You may browse a formatted and hyperlinked version of this file at https://unpoly.com/changes.

0.60.0

This is a major update with some breaking changes.

Highlights

  • jQuery is no longer required! Unpoly now has zero dependencies.
  • New up.element helpers to complement native Element methods. You might not even miss jQuery anymore.
  • Vastly improved performance on slow devices.
  • Utility functions that work with arrays and array-like values have been greatly improved.
  • The up.util module now plug the worst emissions in JavaScript's standard library: Equality-by-value, empty-by-value and shallow-copy. Your own objects may hook into those protocols.
  • You may define a padding when revealing.
  • Smooth scrolling now mimics native scroll behavior.
  • Fixed many positioning issues with popups and tooltips.
  • Several modules have been renamed to match the pattern up.thing.verb(). up.dom is now up.fragment, up.bus is now up.event, up.layout is now up.viewport.

Details below.

jQuery is no longer required

jQuery no longer required to use Unpoly.
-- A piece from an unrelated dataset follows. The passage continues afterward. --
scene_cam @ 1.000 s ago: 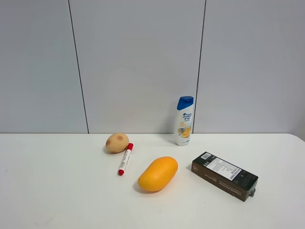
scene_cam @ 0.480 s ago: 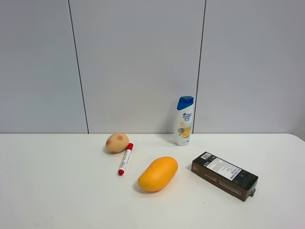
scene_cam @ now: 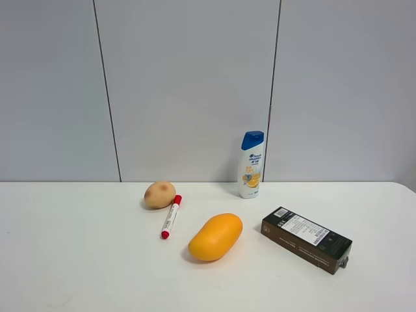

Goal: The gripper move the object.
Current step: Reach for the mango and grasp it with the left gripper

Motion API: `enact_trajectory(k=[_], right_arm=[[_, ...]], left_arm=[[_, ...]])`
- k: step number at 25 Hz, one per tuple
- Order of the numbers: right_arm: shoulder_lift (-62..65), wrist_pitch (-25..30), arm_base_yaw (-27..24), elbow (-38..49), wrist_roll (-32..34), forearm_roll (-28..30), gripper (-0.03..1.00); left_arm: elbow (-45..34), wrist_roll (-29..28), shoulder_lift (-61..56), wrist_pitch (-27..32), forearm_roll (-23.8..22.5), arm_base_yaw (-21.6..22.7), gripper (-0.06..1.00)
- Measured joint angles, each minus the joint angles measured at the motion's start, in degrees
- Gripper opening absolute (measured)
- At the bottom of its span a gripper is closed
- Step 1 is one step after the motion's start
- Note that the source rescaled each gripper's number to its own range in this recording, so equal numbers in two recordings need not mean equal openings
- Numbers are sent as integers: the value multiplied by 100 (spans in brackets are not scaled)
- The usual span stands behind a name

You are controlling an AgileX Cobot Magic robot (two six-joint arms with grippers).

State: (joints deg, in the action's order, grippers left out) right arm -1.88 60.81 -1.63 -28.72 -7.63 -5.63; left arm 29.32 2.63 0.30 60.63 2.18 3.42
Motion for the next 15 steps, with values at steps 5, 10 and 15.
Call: enact_trajectory(k=[5, 10, 15], right_arm=[[0, 0, 0, 0, 0, 0, 100], [0, 0, 0, 0, 0, 0, 100], [0, 1, 0, 0, 0, 0, 100]], left_arm=[[394, 450, 796, -12, 335, 0, 100], [955, 970, 2058, -157, 768, 0, 100], [1399, 1352, 3322, -351, 1182, 0, 100]])
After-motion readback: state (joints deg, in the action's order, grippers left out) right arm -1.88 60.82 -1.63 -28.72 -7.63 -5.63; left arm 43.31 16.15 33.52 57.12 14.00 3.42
That means Unpoly no longer has any dependencies!

Due to its use of native DOM APIs, Unpoly is now a lot faster. Like, a lot. Ditching jQuery also saves you 30 KB of gzipped bundle size and speeds up your own code.

Migrating apps that use jQuery

Effort has been made to ensure that migrating to this version is smooth for existing apps that use jQuery.

All Unpoly functions that accept element arguments will accept both native elements and jQuery collections.

You will need to prefix some function calls with $ to have your callbacks called with jQuery collections instead of native elements:

  • The up.compiler() callback now receives a native element instead of a jQuery collection. For the old behavior, use up.$compiler().
  • The up.macro() callback now received a native element instead of a jQuery collection. For the old behavior, use up.$macro().
  • The event handler passed to up.on() now receives an element instead of a jQuery collection. For the old behavior, use up.$on().

Finally, all Unpoly events (up:*) are now triggered as native events that can be received with Element#addEventListener(). You may continue to use jQuery's jQuery#on() to listen to Unpoly events, but you need to access custom properties through event.originalEvent.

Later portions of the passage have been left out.